(Problem requirements)
Starting with the line that contains "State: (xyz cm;" and stopping after the line that contains "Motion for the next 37", copy the entries below exactly. Include nothing else.

(Items listed in a dataset)
══════════════════════════════
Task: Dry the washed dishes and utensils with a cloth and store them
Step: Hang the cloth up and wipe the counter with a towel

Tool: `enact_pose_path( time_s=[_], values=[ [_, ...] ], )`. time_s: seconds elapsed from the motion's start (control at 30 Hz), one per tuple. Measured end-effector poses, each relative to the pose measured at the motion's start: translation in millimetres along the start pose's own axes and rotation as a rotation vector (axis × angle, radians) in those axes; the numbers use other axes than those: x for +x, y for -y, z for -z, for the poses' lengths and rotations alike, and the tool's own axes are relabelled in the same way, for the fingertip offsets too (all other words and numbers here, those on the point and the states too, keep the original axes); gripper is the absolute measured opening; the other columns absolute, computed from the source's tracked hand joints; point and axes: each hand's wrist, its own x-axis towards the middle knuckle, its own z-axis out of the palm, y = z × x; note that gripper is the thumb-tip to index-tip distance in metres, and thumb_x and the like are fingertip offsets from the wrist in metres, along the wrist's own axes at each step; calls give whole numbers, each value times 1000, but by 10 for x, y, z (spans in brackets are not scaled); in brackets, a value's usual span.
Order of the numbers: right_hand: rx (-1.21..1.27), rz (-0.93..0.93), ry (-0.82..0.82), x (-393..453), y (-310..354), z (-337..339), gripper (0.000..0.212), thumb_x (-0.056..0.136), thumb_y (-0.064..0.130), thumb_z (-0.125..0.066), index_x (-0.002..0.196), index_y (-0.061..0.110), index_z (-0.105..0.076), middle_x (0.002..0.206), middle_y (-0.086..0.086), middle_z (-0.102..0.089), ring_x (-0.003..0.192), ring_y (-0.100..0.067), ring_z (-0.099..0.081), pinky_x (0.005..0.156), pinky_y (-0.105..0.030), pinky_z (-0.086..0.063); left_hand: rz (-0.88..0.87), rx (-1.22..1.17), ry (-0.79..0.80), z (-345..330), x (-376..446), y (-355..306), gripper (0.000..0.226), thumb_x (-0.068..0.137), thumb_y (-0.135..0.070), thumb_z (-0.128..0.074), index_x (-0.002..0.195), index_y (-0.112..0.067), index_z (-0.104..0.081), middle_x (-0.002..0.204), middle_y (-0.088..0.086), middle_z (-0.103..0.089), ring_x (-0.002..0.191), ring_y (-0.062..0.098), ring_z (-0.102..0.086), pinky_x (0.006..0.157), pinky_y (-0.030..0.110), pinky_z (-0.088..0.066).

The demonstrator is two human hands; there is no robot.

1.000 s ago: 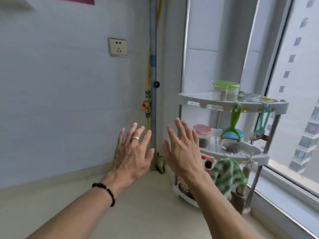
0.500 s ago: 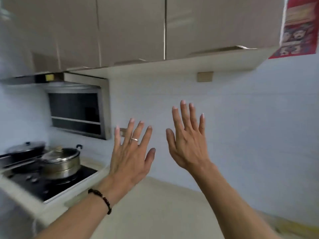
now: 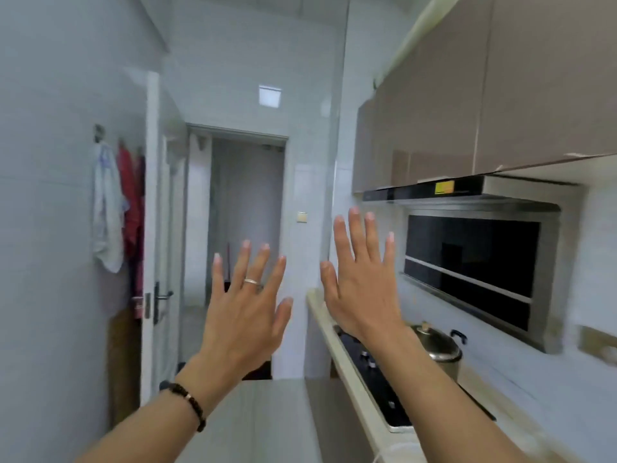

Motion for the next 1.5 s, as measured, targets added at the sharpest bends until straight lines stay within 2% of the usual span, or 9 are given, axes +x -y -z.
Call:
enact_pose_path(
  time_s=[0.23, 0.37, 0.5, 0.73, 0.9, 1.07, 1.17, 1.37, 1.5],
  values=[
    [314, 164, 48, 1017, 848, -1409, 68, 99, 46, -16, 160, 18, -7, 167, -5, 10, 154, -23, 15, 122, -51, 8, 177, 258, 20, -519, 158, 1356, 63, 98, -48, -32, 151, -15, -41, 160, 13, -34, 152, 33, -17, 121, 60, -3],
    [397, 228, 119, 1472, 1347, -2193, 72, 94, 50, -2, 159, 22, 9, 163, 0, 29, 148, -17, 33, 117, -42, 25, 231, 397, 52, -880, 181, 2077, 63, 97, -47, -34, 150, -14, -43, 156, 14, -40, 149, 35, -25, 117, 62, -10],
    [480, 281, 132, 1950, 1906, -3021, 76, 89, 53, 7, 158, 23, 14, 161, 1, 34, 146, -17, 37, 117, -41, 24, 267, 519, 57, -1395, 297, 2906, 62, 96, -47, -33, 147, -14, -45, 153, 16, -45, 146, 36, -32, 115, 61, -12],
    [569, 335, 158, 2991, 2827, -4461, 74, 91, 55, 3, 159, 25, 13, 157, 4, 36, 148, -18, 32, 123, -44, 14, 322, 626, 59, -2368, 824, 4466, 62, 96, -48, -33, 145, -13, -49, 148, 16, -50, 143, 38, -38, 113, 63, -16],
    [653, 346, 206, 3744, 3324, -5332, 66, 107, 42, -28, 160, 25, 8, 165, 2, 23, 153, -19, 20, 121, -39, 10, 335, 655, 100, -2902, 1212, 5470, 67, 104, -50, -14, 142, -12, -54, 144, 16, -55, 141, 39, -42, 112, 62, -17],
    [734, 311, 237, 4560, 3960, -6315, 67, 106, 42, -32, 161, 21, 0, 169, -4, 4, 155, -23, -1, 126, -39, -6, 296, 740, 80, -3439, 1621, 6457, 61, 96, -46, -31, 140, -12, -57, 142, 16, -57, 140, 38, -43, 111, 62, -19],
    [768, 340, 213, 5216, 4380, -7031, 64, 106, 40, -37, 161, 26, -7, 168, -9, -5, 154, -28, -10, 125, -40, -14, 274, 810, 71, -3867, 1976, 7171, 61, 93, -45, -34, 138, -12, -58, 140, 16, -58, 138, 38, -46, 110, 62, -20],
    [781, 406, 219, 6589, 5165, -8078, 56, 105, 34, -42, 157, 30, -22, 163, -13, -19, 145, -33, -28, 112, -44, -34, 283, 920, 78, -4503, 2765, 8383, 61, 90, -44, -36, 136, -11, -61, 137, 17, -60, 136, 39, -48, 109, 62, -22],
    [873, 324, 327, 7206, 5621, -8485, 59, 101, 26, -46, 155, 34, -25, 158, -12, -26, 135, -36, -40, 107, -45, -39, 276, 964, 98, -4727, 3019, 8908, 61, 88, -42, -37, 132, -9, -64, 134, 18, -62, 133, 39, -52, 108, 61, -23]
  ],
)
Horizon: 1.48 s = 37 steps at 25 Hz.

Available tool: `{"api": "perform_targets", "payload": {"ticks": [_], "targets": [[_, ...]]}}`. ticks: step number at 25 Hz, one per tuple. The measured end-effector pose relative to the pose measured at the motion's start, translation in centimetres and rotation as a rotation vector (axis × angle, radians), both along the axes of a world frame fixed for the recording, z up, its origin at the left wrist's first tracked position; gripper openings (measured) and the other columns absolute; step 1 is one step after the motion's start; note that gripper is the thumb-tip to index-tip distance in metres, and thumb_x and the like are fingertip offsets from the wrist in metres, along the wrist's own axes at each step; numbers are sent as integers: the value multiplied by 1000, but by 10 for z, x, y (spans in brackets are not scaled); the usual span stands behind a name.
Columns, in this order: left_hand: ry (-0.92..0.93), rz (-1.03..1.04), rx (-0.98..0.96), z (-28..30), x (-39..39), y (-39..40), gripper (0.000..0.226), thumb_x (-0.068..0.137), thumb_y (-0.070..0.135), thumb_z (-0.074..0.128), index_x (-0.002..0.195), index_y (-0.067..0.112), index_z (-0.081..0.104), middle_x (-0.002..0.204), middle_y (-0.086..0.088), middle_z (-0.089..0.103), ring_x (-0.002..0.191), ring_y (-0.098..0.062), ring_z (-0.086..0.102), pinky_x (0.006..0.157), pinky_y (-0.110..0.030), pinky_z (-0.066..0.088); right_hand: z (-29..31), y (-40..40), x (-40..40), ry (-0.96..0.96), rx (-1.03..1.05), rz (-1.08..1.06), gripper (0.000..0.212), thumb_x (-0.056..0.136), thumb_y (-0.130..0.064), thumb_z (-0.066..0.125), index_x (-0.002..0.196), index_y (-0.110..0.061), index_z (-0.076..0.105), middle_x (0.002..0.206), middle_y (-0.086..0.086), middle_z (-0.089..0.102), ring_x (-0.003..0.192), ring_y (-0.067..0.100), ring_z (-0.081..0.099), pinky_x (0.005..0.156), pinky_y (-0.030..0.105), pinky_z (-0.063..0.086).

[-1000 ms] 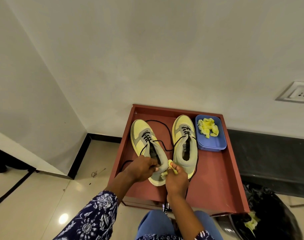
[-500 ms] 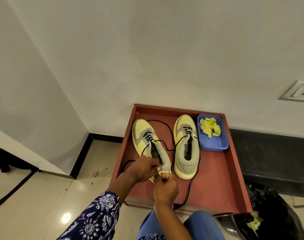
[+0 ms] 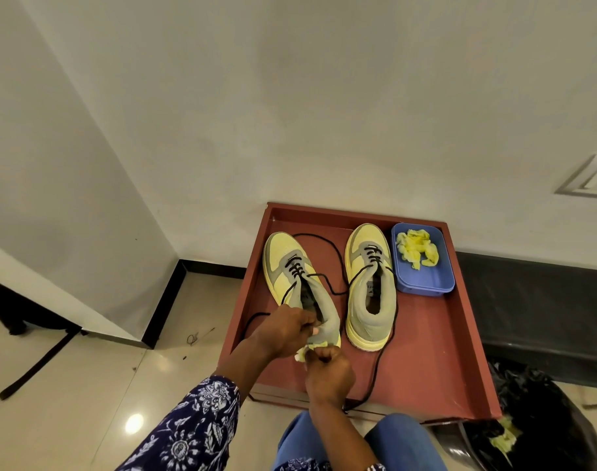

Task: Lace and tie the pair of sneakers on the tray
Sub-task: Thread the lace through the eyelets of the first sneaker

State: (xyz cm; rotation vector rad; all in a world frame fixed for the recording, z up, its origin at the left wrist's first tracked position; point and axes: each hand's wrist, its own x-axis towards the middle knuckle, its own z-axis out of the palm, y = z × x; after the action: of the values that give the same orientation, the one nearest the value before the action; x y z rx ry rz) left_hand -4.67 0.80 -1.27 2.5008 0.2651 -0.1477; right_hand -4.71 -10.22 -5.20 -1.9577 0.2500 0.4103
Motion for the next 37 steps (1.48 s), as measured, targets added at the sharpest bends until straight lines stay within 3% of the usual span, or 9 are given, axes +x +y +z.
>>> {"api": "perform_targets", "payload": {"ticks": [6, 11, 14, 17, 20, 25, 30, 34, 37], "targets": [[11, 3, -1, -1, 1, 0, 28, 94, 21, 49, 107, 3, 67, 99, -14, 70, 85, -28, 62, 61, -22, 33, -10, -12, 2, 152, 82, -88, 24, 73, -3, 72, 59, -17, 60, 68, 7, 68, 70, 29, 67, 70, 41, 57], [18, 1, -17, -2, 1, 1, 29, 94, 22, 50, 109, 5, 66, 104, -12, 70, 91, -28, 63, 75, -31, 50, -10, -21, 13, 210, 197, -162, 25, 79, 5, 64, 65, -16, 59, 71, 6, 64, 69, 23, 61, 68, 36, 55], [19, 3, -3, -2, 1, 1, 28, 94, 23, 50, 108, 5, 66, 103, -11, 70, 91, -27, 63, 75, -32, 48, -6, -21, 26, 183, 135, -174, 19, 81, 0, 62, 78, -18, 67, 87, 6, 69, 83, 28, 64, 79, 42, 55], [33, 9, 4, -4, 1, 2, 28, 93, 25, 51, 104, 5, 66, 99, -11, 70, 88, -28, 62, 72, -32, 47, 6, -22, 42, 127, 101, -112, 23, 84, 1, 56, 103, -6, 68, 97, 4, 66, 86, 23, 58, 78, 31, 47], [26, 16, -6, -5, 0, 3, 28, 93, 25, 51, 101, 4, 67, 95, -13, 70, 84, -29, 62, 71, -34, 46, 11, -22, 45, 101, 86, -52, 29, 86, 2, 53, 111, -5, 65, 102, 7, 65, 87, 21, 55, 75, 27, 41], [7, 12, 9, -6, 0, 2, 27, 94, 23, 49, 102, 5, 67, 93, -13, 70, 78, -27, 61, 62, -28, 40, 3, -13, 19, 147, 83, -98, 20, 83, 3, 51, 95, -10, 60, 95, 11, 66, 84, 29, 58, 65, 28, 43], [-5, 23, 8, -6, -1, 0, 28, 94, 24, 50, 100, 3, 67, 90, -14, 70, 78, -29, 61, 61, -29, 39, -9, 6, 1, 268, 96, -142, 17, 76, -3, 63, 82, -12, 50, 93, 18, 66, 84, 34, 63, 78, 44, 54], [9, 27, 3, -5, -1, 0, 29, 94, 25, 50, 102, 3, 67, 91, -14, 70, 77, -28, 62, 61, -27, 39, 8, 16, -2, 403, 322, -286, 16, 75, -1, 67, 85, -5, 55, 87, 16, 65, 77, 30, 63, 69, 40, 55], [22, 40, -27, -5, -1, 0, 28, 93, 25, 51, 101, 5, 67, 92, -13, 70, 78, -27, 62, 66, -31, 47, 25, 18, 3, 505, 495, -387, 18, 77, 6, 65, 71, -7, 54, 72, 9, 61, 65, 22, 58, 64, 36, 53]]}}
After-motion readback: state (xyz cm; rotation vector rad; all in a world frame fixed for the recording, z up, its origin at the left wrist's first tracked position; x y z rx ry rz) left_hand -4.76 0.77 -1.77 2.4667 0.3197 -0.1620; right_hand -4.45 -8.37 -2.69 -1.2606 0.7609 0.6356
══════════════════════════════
(Your solution)
State: (xyz cm; rotation vector rad; all in a world frame fixed for the recording, z up, its origin at the left wrist's first tracked position; point and axes: each hand's wrist, its own x-axis towards the middle knuckle, its own z-axis out of the palm, y = z × x; after the action: of the values that give the same orientation, the one nearest the value before the action; x y z rx ry rz) left_hand -4.67 0.80 -1.27 2.5008 0.2651 -0.1477; right_hand -4.71 -10.22 -5.20 -1.9577 0.2500 0.4103
Motion for the next 37 steps (1.48 s), as measured, targets added at the sharpest bends until straight lines stay within 3% of the usual span, or 9 are given, axes +x +y +z.

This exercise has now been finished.